### WHAT THE TASK ASKS
Your answer should be one number: the count of lines in the records that include the word "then".

### INPUT RECORDS
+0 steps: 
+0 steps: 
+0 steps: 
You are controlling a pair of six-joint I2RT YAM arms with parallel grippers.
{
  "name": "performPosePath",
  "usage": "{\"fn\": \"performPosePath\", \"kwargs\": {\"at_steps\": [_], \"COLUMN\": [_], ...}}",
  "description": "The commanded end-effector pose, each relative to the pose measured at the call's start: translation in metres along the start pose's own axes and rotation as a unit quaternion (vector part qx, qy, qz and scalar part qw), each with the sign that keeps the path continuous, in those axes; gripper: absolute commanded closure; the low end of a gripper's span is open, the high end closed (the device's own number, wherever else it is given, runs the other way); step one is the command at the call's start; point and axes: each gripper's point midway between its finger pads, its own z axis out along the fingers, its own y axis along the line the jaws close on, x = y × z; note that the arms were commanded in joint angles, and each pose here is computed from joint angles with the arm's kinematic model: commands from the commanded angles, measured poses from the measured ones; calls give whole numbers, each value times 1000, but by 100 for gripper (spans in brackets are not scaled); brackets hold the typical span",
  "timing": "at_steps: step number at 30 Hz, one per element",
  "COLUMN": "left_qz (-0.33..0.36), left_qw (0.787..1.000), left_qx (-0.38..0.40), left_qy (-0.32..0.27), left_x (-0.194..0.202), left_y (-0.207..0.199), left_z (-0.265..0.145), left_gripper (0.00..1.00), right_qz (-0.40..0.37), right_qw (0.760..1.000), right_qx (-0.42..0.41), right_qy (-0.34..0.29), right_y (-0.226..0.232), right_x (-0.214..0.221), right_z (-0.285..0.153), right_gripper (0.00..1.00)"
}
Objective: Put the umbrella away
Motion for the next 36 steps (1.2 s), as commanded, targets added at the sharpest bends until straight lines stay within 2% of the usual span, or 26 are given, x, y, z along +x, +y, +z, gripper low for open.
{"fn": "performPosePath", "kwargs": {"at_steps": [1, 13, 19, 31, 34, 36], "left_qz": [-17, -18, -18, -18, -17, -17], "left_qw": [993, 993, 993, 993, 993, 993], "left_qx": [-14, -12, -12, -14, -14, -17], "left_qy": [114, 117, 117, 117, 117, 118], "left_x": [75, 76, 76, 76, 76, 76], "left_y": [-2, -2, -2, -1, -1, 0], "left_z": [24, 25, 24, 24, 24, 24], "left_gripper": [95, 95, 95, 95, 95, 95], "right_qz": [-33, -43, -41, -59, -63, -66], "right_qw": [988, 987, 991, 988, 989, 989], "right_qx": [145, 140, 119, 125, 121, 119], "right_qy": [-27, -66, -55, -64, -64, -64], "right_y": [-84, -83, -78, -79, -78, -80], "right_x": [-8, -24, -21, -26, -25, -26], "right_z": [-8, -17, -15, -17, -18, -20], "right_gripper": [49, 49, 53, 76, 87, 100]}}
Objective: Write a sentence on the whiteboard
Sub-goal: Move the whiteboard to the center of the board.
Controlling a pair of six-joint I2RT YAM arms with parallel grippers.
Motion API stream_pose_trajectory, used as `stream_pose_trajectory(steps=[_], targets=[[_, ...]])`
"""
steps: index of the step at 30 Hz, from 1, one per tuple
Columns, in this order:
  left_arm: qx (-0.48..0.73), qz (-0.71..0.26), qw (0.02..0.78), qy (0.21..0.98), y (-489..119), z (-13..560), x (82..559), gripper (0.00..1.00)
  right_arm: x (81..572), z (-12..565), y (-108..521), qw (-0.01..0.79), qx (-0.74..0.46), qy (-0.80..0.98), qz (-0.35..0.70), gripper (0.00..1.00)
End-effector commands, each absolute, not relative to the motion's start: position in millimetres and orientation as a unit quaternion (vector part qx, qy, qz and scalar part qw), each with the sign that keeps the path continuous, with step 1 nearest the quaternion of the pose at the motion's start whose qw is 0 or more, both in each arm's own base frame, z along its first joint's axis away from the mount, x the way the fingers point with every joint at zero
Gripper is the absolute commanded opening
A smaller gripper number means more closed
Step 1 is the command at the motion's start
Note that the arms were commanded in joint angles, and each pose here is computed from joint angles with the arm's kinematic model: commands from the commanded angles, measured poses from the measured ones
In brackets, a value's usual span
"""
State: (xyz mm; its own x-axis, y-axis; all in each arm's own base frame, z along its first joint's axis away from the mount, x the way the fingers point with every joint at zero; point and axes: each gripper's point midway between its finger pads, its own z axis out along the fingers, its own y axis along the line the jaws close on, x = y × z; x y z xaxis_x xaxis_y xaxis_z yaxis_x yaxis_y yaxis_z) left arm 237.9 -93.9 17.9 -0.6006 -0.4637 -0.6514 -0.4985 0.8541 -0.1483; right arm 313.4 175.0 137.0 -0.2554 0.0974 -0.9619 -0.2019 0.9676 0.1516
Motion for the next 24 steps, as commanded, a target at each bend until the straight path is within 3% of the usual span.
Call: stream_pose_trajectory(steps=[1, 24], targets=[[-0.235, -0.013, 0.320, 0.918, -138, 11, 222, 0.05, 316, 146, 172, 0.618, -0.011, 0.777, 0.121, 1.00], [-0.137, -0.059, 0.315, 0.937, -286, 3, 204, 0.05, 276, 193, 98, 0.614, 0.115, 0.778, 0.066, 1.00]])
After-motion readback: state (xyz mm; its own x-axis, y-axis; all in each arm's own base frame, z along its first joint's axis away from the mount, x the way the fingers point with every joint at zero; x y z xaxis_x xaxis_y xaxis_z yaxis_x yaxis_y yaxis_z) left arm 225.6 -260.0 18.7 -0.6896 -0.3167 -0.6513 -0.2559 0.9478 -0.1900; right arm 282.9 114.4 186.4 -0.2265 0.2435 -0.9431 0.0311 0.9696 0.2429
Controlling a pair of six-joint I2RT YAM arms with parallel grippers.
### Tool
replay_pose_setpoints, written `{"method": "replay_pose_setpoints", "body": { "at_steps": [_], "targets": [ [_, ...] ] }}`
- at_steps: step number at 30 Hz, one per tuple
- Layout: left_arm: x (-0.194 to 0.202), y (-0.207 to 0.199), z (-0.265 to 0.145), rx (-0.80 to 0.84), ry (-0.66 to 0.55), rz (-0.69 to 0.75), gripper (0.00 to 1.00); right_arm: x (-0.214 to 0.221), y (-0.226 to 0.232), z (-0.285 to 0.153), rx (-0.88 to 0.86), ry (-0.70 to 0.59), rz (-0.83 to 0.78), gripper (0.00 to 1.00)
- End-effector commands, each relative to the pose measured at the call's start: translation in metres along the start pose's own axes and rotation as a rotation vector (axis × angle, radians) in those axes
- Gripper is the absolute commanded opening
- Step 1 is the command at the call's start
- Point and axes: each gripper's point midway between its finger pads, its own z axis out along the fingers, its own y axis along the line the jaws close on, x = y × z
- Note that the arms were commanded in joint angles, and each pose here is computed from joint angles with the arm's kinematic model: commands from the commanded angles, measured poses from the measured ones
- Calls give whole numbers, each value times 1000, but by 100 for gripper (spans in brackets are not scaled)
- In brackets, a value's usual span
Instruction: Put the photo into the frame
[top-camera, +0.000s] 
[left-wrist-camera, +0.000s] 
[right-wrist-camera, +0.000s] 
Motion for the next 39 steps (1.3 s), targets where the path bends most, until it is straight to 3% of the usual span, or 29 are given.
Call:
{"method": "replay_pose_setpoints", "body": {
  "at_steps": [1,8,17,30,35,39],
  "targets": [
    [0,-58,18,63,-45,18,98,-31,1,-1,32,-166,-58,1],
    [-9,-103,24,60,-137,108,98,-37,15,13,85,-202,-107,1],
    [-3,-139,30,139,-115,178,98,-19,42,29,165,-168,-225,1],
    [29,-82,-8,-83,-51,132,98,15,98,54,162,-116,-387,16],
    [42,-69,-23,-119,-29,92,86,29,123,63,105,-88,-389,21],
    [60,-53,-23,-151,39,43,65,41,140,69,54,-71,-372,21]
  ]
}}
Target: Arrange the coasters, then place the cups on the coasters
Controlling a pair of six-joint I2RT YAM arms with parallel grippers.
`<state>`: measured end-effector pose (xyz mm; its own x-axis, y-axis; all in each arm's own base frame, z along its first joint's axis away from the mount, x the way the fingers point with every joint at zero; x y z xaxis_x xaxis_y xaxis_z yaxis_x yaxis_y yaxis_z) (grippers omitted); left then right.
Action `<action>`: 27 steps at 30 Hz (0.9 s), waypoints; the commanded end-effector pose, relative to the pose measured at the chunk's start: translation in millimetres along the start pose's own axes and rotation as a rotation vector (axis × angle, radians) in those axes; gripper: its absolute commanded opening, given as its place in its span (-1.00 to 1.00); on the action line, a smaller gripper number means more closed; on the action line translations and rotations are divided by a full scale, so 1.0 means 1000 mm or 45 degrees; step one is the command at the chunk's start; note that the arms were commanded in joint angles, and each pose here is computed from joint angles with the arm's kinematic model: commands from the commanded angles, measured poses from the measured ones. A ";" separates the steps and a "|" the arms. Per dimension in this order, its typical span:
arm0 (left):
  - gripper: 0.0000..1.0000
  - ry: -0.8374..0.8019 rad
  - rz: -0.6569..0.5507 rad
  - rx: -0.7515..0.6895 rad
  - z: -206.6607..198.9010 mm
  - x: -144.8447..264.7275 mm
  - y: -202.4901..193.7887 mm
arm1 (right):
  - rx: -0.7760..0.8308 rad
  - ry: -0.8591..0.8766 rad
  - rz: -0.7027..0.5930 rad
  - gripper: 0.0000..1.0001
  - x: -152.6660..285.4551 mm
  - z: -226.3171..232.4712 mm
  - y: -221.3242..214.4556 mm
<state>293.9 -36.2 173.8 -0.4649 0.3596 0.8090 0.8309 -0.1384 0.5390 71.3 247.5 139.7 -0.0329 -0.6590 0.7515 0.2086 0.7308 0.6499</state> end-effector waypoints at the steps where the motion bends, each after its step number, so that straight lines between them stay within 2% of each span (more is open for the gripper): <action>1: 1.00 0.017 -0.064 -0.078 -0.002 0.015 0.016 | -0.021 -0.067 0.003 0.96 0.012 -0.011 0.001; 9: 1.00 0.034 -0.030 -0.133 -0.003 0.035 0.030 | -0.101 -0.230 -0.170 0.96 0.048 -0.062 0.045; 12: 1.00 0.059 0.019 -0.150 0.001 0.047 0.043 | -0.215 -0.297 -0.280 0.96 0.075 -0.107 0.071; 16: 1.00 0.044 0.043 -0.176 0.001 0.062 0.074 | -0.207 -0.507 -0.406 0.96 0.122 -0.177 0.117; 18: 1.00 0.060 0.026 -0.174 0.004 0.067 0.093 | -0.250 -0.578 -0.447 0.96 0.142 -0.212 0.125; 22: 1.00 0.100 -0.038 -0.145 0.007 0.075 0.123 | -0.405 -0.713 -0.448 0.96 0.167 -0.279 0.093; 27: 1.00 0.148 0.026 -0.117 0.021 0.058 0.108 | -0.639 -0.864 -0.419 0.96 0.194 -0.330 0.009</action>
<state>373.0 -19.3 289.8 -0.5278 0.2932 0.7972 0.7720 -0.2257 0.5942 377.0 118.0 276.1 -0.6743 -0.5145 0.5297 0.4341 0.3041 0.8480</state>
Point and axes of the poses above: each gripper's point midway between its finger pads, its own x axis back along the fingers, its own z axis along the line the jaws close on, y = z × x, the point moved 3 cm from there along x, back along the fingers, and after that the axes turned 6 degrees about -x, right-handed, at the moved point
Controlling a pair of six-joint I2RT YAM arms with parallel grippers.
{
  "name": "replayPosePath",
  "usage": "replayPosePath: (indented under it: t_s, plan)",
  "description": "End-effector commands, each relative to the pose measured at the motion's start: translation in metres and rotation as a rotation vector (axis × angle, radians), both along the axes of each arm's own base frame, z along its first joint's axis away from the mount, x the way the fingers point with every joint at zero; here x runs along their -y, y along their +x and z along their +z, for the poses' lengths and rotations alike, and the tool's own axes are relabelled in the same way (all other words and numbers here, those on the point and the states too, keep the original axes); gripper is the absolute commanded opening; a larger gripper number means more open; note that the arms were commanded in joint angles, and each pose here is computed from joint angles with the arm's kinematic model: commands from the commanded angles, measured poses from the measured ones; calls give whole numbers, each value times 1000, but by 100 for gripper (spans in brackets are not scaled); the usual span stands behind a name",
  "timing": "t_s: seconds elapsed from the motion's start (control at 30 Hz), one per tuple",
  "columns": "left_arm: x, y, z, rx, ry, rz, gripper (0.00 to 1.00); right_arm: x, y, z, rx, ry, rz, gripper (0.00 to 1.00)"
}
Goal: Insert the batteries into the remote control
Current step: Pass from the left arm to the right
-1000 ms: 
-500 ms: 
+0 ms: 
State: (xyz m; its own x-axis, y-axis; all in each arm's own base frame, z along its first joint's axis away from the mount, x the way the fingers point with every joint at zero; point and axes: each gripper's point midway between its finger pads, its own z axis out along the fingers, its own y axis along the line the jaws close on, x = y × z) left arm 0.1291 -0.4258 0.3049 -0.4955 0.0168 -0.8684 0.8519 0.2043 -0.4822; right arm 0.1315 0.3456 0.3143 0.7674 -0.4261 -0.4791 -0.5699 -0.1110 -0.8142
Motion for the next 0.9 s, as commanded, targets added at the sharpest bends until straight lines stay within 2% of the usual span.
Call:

### WRITTEN ANSWER
2